Gözüm işimin üstünde, seviyorum onu.
—Konstantinos Kavafis
Her biri numaralandırılmış müstakil dize ve kimi dize kümelerinin yer aldığı James Webb, geçtiğimiz yaz, Orlando Art etiketiyle okurla buluşmuştu. İlgilisinin f. Rüzgâr imzası taşıyan bu yekpare şiirle -öncesinde eyes / ayna adıyla- Petroleus dergisinin 29, 30 ve 31. sayılarında peyderpey karşılaştığını söyleyebiliriz. James Webb, ismini 1990 yılında Hubble Uzay Teleskobu’nun uzaya gönderilmesiyle başlayan maceranın ardından ondan çok daha büyük olan ve 25 Aralık 2021’de Ariane 5 roketiyle Fransız Guyanası’ndan fırlatılan James Webb Uzay Teleskobu’ndan almakta.

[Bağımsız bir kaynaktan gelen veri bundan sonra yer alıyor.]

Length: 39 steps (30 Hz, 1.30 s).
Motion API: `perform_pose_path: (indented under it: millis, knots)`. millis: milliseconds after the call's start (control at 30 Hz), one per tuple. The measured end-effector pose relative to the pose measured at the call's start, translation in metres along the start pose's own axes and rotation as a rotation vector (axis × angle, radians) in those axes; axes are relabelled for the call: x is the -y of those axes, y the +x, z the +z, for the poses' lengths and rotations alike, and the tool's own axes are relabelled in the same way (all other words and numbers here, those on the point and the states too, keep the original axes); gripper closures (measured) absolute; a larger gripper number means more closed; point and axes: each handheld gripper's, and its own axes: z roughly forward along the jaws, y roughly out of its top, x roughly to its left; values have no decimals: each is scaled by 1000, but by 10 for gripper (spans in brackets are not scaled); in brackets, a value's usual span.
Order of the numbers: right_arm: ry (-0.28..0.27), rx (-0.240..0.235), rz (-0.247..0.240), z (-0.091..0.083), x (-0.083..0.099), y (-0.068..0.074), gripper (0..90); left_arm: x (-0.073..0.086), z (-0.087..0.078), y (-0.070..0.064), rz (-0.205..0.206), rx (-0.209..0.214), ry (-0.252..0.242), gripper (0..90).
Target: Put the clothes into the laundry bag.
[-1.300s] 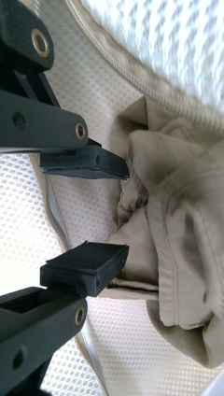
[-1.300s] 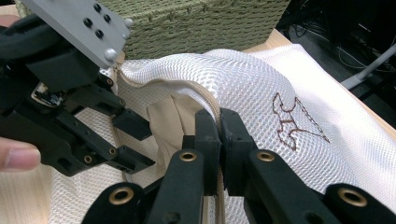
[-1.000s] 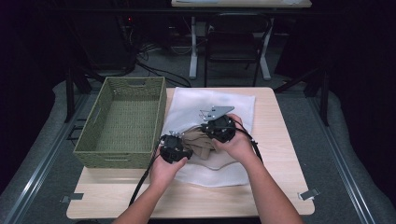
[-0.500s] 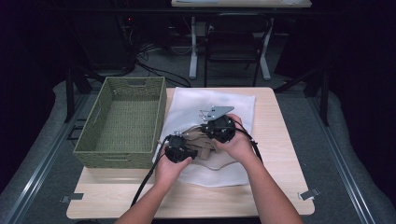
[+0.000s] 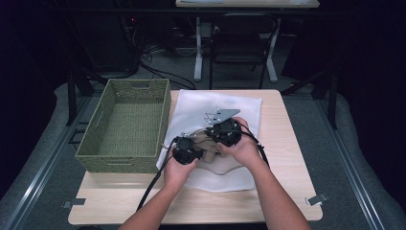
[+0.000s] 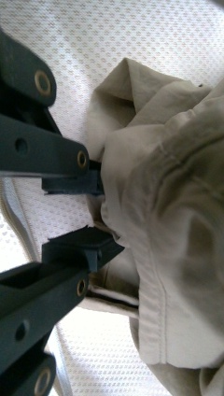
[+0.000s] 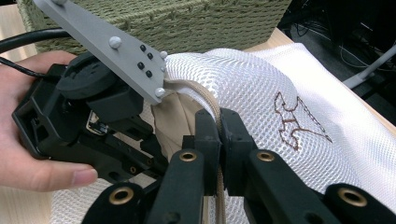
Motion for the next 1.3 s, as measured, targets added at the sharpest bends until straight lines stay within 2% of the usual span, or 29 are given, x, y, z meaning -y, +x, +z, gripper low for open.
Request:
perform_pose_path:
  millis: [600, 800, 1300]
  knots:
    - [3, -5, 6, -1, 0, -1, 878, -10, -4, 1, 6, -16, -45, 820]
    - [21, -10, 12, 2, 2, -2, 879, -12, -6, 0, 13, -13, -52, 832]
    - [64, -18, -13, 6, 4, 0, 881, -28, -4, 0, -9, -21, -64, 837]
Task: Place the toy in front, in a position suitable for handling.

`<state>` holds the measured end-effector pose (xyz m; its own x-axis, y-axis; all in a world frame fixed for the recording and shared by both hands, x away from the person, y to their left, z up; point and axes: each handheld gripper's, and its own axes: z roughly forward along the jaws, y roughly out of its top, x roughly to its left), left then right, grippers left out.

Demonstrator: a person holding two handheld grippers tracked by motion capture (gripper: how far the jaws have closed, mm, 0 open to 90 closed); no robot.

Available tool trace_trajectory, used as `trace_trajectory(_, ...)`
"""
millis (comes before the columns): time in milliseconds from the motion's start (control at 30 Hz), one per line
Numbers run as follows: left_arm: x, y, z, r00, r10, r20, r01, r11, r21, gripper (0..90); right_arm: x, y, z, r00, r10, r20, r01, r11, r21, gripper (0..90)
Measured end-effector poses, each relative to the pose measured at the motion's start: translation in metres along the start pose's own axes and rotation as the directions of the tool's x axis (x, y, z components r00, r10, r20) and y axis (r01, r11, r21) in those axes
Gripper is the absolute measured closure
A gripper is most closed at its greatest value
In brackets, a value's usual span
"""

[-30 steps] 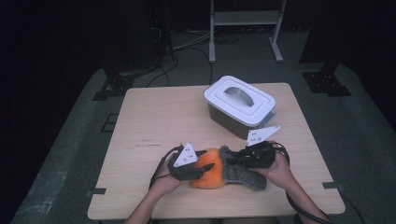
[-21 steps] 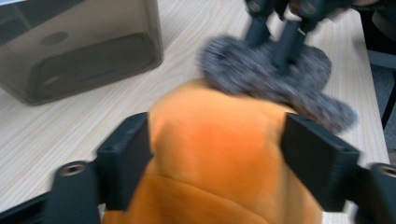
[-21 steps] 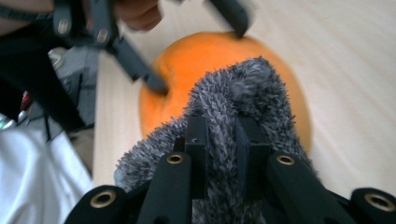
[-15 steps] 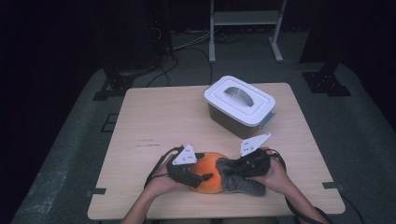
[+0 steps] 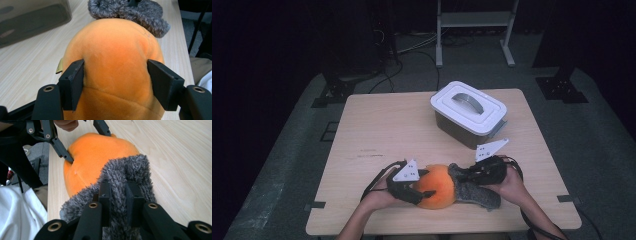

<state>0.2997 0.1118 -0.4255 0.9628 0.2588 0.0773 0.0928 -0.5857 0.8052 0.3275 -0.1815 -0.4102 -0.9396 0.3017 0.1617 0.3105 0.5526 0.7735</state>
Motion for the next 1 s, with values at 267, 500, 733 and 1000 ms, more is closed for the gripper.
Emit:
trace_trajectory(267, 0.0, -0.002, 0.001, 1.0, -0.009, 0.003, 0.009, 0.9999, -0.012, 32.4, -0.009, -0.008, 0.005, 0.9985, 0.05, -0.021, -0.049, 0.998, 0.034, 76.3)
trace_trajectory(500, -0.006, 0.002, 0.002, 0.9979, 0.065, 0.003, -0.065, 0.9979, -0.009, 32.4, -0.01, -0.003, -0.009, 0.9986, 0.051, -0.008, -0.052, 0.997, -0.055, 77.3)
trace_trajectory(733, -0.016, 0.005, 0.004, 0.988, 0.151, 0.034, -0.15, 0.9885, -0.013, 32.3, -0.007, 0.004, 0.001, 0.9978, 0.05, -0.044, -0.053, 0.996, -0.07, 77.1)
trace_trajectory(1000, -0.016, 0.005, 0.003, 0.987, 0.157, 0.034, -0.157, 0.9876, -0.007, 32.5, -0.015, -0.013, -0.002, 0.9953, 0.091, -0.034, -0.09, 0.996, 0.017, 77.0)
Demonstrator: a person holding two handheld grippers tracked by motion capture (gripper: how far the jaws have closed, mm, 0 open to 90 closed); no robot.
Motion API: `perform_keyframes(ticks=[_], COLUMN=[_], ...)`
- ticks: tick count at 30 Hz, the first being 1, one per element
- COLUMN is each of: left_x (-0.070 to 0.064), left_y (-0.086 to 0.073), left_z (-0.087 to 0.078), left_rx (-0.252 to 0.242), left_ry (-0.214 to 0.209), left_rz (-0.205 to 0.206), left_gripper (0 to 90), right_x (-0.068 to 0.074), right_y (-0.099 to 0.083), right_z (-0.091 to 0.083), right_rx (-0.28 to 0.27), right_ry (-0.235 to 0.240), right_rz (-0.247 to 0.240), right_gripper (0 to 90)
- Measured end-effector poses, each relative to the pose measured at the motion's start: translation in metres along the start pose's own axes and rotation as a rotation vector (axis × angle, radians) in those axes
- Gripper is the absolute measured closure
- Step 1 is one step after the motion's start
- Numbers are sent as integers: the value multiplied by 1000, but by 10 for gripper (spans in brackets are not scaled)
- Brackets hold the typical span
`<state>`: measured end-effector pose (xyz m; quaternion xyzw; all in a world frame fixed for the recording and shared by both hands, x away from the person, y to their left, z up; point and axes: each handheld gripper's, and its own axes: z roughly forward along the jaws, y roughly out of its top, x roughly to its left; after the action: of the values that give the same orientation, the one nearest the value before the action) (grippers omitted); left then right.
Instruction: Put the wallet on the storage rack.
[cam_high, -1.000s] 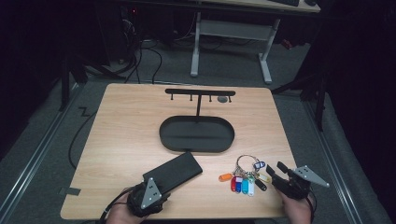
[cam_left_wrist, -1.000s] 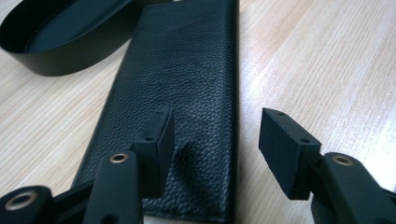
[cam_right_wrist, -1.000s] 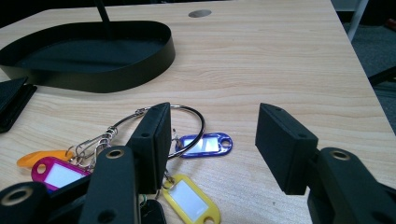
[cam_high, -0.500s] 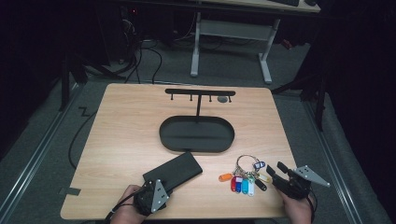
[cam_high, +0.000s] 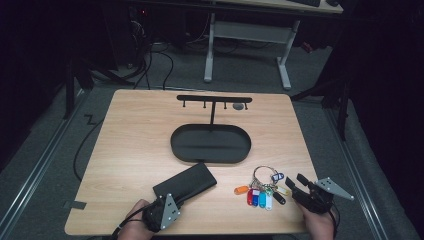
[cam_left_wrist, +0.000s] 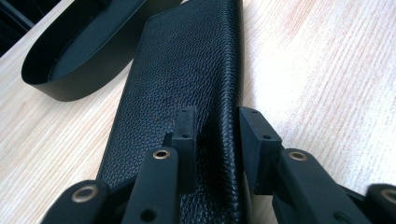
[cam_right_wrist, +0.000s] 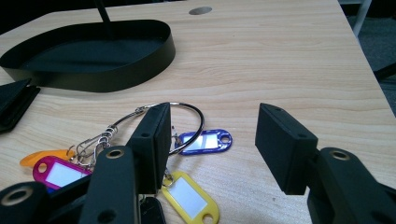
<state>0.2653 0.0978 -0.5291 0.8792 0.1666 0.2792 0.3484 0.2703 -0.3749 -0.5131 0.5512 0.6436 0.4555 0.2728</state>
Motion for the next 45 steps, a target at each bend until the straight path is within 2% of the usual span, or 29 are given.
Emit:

Bu teleskop sayesinde Hubble ile görülenlerin çok daha detaylı bir şekilde görüleceği ve evrenin doğası hakkındaki sorulara kesin cevaplar bulunabileceği düşünülmüştür. Uzaya gönderilmiş en güçlü teleskop olan JWST (James Webb Space Telescope) kızılötesi astronomiye yönelik bir uzay teleskobudur. Adını 2002’de NASA’nın Apollo programından sorumlu müdürü olan James E. Webb’den alır ve 6,5 metre genişliğinde altın kaplama bir aynayla donatıldığı bilinmektedir. Bu ayna; uzay teleskobunun 13,8 milyar ışık yılı uzağı, yani evrenin ilk yıldızlarının oluştuğu zamanı görmesini olanaklı kılmıştır.
Eyes / Ayna’yı imleyen bu bilgiler, bilimin kendi içinde ihtiyaç duyduğu ilk duyu organının “göz” olmasına da bir fişek çakar. Bir zaman makinesi gibi çalışan kitap; uzak galaksilere, sönmüş yıldızlara, güneş sisteminin dahi dışında kalan gezegenlerin varlığına, gaz ve toz diskinin ömrüne, yeryüzünün en soğuk ve fırtınalı iklimine hatta tamamı okunduğu vakit uzak çağrışımla da olsa kadim uygarlıklara ait izleri takip etmeye kâğıttan patika.
her yıldız soyu şey- (s.6)
Feza ve bedenin, doğanın, hayvan ve güneyikindilerinin, hem akustiğin hem evrenin dengesini dizelerin arasında kuran f. Rüzgâr, James Webb’de bir hatırlayışı da göz ardı etmek istemez. Bilimle kurduğu bağdan ötürü onunla şiiri birbirine yaklaştırma işinde estetik kaygılarını da gözeterek evreni çözümleme uğraşının insandaki yankı boyutlarını soyut ve deneysel bir perspektiften okura duyurur. Gerek kelime seçimi gerekse oluşturduğu atmosferle, yayımlanan diğer kitapları Gergedan ve Persona / Porselen’de kurulan dizeleri anıştıracak hamleler taşıyan James Webb, okurda yarattığı tanıdıklık hissinden güç alarak kendini boşluğa fırlatmış gibidir.